- _Instructions to follow_
Take the lines below between the one holding "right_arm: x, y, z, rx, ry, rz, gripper" and the one holding "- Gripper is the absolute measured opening", inclusive, and copy them exactly. Add nothing.

[Items from a dataset]
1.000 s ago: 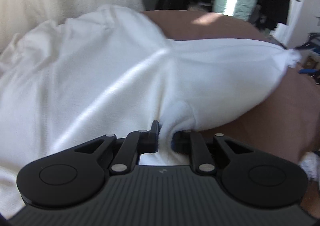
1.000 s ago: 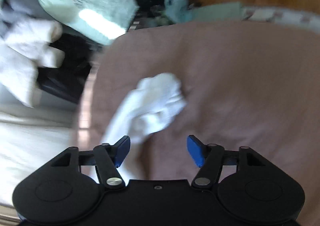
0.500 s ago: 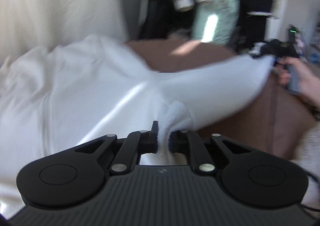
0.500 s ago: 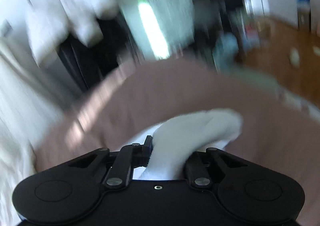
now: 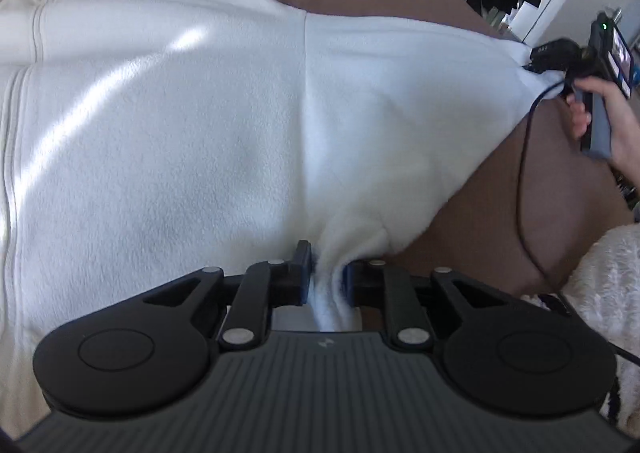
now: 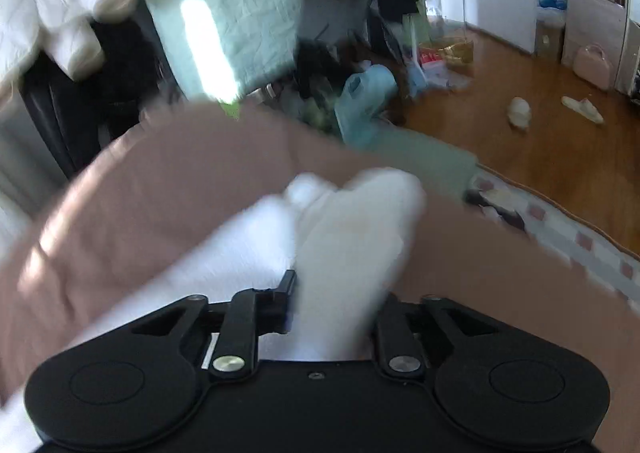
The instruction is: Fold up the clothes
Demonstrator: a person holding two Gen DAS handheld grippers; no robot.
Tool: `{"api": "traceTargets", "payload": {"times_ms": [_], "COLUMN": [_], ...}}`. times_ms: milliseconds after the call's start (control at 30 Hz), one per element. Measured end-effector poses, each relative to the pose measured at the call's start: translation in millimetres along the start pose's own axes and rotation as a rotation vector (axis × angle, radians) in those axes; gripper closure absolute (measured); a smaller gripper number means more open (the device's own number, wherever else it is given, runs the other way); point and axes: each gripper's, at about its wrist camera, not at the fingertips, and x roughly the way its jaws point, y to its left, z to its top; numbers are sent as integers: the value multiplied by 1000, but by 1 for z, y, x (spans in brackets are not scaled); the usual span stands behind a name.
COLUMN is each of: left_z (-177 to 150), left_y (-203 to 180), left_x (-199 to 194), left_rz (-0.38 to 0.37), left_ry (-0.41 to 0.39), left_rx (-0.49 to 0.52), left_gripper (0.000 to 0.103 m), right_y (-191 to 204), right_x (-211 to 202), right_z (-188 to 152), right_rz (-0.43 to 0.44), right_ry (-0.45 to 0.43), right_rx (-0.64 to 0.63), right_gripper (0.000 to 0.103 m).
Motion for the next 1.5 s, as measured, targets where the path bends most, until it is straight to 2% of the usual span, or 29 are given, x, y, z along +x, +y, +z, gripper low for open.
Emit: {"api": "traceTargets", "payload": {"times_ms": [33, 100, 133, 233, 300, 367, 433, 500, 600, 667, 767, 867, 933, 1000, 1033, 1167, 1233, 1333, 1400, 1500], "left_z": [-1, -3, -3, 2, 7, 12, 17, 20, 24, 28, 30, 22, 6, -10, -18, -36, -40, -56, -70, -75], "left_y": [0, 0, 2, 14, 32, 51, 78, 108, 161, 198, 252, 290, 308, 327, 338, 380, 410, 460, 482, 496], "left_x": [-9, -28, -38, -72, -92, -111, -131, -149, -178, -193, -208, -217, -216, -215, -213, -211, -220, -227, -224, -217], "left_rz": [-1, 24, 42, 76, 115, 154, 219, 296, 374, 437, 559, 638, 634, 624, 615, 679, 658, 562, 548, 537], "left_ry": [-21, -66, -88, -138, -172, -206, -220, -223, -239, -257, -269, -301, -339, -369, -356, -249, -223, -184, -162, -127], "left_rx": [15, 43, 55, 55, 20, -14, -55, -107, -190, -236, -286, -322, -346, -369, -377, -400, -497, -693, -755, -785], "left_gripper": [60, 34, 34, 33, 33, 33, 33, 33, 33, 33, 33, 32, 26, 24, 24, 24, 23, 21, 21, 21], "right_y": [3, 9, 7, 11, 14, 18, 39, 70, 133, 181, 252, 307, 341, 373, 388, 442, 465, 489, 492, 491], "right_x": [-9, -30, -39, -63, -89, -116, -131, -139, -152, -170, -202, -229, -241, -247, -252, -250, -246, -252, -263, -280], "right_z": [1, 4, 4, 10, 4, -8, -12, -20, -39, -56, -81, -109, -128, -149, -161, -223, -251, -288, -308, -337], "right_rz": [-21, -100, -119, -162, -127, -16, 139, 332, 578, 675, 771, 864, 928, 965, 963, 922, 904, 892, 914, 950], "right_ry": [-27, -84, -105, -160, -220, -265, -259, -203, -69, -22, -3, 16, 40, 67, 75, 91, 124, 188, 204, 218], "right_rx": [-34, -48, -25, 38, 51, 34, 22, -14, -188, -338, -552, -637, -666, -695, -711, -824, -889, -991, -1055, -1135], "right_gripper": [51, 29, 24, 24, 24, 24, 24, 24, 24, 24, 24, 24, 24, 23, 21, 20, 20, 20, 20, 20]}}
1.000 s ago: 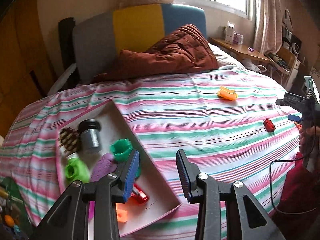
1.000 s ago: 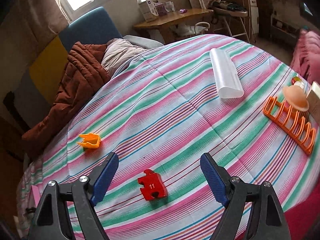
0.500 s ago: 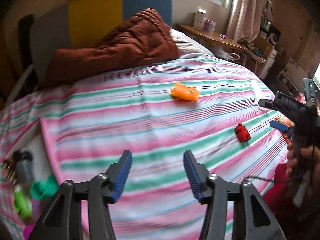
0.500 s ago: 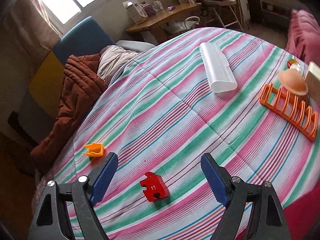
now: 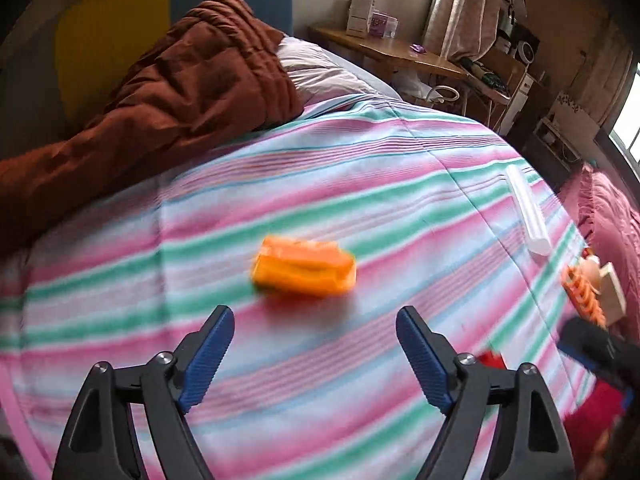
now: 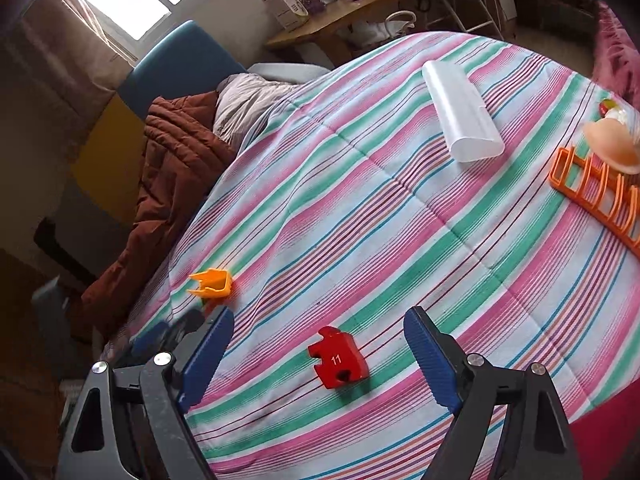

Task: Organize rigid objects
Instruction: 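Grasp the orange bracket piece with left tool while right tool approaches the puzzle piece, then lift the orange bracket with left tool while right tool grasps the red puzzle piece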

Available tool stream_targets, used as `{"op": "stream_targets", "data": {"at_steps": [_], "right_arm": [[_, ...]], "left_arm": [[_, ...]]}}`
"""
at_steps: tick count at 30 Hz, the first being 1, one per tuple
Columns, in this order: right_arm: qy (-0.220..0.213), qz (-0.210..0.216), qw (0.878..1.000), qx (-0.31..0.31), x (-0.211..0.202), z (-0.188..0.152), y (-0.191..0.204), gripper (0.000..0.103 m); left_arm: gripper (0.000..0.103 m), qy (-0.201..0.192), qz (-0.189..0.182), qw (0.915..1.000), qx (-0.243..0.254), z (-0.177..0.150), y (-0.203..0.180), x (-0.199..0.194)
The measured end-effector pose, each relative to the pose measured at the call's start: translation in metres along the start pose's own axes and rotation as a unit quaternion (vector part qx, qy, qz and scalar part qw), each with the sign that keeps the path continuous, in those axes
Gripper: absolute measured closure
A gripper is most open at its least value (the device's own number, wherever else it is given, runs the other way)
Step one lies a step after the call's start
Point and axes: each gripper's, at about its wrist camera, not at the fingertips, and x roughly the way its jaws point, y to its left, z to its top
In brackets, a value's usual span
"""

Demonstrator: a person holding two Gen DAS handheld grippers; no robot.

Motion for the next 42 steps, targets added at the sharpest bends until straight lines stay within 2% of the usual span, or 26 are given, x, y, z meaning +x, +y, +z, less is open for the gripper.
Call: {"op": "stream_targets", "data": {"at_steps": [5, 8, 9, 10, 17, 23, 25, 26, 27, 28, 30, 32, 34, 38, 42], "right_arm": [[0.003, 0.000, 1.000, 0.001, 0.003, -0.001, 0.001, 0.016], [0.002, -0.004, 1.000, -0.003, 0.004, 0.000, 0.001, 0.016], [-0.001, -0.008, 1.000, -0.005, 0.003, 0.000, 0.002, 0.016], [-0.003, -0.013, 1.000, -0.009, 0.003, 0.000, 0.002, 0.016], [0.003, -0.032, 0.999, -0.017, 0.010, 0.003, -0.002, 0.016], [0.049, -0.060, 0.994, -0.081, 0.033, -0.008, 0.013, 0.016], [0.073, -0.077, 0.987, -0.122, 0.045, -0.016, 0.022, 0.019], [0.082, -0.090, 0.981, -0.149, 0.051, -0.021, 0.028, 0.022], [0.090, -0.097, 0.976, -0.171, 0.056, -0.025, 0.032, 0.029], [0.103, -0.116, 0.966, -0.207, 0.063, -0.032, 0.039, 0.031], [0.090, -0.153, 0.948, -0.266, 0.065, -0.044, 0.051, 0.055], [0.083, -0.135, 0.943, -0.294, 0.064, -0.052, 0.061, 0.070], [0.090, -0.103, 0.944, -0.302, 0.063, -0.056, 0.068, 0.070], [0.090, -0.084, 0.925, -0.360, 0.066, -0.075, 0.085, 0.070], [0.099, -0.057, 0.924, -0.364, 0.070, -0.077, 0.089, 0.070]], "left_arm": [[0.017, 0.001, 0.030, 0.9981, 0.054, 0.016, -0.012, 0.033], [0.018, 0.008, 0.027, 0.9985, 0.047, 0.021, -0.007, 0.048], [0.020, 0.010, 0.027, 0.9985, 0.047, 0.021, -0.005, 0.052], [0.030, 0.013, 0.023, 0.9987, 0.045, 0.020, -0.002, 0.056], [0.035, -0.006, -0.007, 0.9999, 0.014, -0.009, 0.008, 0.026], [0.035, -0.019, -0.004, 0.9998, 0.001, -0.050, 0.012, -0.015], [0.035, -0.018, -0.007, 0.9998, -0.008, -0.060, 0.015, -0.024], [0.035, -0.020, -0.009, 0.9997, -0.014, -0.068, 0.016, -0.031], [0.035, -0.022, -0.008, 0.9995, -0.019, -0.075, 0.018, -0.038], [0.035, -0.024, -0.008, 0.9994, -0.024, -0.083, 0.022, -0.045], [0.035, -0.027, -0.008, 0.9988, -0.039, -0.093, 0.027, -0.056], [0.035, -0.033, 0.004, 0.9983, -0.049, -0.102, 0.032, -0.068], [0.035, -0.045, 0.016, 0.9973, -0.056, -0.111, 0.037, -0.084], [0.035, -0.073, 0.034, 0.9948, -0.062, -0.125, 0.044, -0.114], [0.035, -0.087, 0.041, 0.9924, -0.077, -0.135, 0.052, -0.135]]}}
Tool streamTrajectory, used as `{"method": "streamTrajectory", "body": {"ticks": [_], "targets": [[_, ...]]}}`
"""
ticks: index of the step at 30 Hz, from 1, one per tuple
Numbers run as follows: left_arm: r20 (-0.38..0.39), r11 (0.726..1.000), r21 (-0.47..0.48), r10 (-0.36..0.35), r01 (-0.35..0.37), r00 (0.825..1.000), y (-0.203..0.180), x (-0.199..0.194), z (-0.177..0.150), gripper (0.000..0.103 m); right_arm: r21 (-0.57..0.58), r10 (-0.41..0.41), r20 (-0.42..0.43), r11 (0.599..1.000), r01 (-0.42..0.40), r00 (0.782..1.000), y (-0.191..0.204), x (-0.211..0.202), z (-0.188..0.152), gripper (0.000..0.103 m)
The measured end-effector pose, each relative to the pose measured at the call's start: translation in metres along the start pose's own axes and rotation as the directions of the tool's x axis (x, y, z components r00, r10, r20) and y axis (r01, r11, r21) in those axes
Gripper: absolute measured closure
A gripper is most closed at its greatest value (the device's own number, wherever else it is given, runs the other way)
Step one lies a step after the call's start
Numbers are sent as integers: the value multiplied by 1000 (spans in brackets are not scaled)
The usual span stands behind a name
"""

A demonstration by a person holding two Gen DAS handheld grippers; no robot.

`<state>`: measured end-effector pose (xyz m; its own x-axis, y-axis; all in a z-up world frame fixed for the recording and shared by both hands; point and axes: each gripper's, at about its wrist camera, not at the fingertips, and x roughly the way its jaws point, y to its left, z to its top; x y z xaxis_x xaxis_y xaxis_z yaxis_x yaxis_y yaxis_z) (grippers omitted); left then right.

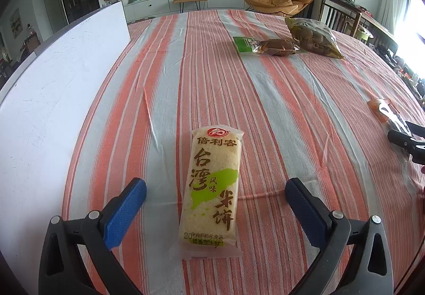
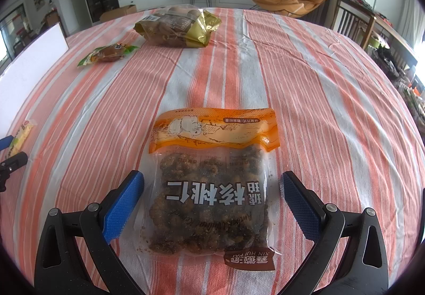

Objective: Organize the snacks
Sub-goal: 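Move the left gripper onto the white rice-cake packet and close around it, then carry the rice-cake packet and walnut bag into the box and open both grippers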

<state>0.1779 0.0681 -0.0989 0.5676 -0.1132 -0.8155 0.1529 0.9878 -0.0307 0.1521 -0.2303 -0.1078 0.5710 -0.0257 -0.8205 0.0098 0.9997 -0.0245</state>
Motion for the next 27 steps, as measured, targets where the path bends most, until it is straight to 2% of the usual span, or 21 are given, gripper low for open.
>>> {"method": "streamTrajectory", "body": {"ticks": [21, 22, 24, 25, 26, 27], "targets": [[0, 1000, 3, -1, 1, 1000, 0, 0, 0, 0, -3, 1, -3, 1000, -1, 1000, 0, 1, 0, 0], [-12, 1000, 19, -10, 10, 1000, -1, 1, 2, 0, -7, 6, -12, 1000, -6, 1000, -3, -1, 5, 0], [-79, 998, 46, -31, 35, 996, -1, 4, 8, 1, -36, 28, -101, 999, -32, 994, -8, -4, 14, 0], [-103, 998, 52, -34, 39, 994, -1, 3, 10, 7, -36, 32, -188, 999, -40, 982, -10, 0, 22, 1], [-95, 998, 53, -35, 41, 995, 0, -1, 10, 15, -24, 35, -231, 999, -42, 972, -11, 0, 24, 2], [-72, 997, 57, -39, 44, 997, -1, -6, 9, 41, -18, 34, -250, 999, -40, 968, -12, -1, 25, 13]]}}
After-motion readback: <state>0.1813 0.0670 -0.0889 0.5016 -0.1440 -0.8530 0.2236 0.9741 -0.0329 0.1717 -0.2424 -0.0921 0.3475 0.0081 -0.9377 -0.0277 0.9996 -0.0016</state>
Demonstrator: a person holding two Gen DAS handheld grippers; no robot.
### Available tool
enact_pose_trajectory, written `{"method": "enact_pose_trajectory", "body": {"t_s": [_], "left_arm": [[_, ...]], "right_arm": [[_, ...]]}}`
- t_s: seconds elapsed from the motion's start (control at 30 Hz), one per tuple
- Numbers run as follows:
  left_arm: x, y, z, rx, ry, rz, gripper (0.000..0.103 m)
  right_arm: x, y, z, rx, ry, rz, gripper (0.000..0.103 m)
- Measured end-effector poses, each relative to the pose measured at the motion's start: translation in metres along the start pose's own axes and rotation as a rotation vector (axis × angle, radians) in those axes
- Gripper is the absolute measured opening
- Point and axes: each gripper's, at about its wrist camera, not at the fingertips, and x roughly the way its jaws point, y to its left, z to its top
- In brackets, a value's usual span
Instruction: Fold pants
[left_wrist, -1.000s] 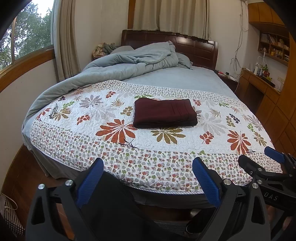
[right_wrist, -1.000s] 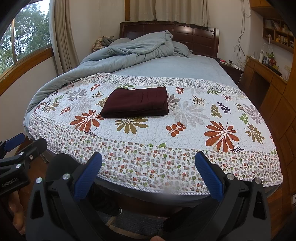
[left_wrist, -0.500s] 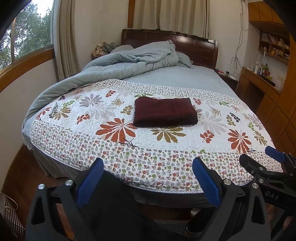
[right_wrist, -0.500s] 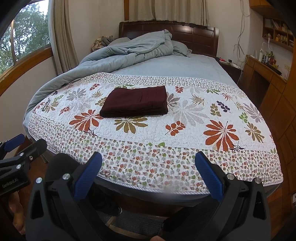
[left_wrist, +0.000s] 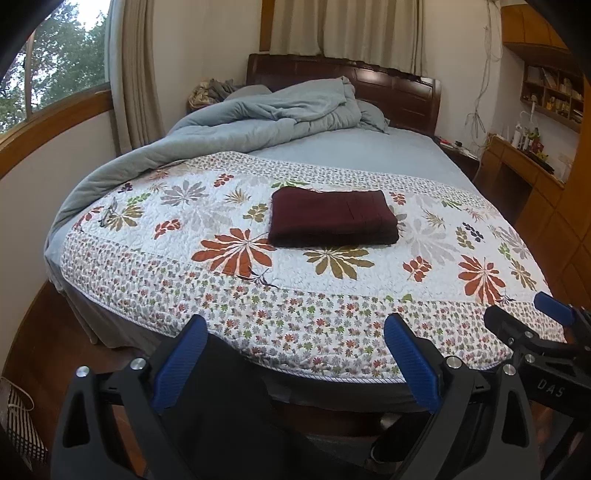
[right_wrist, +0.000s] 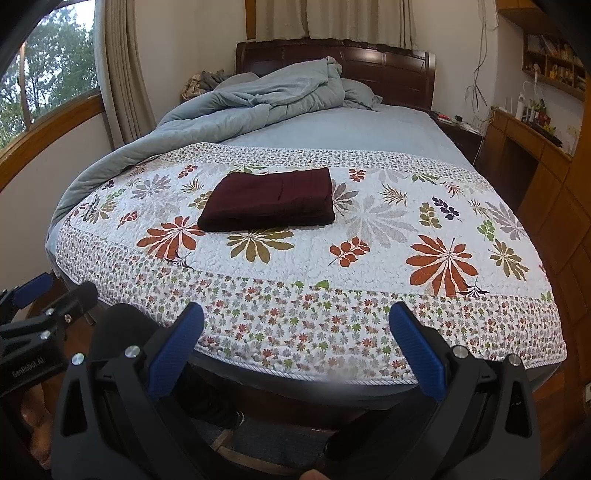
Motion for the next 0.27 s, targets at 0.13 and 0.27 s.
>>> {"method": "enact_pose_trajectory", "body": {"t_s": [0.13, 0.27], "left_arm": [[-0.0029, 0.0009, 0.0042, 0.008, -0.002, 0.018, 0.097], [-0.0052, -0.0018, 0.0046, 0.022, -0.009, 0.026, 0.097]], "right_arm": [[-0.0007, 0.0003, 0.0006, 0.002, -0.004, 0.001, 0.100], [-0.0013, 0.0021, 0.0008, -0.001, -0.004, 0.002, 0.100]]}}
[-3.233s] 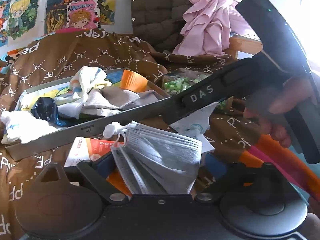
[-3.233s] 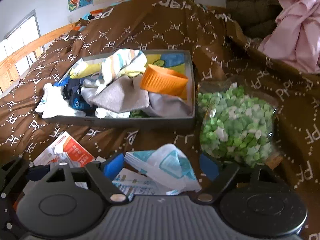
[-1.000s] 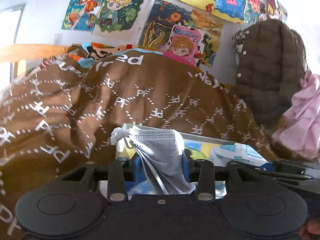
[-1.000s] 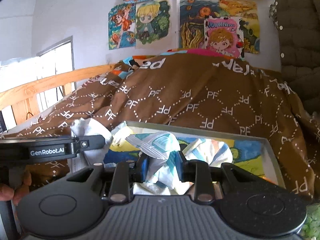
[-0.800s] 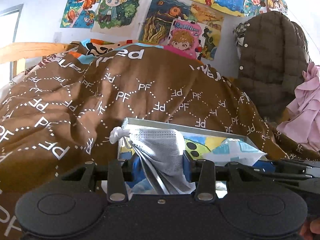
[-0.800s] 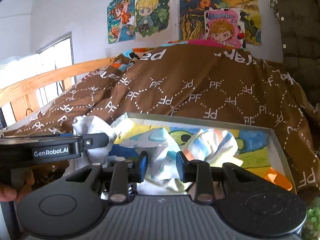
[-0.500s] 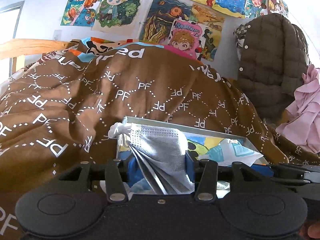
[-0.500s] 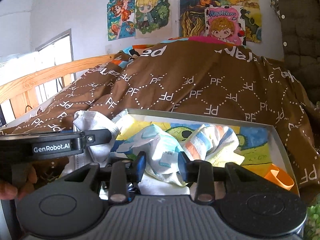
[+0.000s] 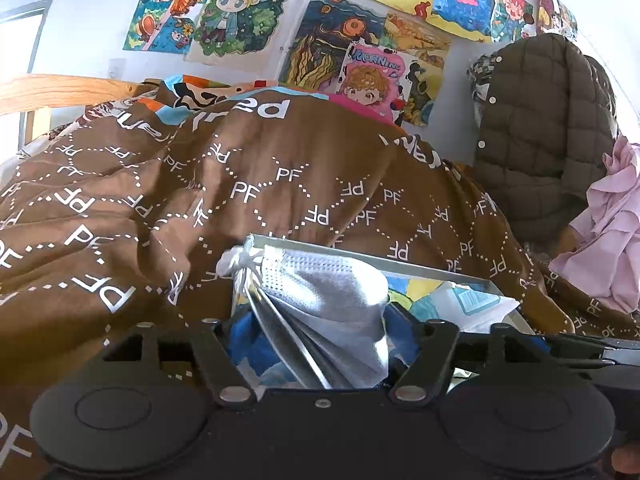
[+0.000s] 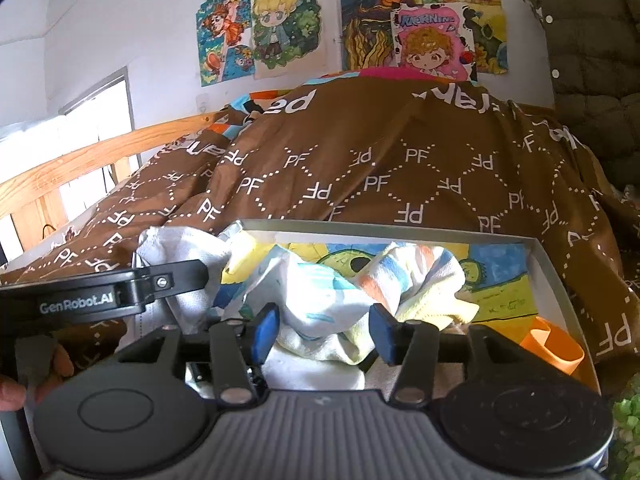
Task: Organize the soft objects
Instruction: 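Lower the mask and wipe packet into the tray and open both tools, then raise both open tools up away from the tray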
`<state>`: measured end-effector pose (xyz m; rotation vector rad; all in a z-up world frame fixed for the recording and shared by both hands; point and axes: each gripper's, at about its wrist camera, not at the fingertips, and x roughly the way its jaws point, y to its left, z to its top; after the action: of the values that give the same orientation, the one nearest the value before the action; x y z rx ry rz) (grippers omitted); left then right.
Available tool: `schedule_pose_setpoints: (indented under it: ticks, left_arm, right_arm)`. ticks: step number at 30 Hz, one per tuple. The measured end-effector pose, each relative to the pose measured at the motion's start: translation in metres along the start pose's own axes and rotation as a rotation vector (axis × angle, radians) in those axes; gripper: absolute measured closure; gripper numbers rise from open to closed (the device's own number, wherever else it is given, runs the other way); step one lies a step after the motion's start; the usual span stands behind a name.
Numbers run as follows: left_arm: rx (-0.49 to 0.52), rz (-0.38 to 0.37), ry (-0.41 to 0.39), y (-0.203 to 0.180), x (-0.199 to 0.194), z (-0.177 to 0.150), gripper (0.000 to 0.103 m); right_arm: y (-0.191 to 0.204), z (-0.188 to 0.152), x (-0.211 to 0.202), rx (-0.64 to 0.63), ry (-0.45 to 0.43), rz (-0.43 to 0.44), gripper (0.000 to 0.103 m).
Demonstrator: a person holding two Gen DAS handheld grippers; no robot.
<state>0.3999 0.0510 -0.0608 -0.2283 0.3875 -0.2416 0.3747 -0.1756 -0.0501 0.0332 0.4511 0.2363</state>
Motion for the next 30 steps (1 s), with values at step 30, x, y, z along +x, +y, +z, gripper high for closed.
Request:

- _Response_
  right_arm: x, y, z, rx, ry, rz, gripper (0.000..0.103 m)
- Measured end-effector poses, each relative to the pose measured at the motion's start: translation in metres along the start pose's own axes and rotation as a rotation vector (axis × angle, radians) in those axes
- Gripper is the absolute measured opening

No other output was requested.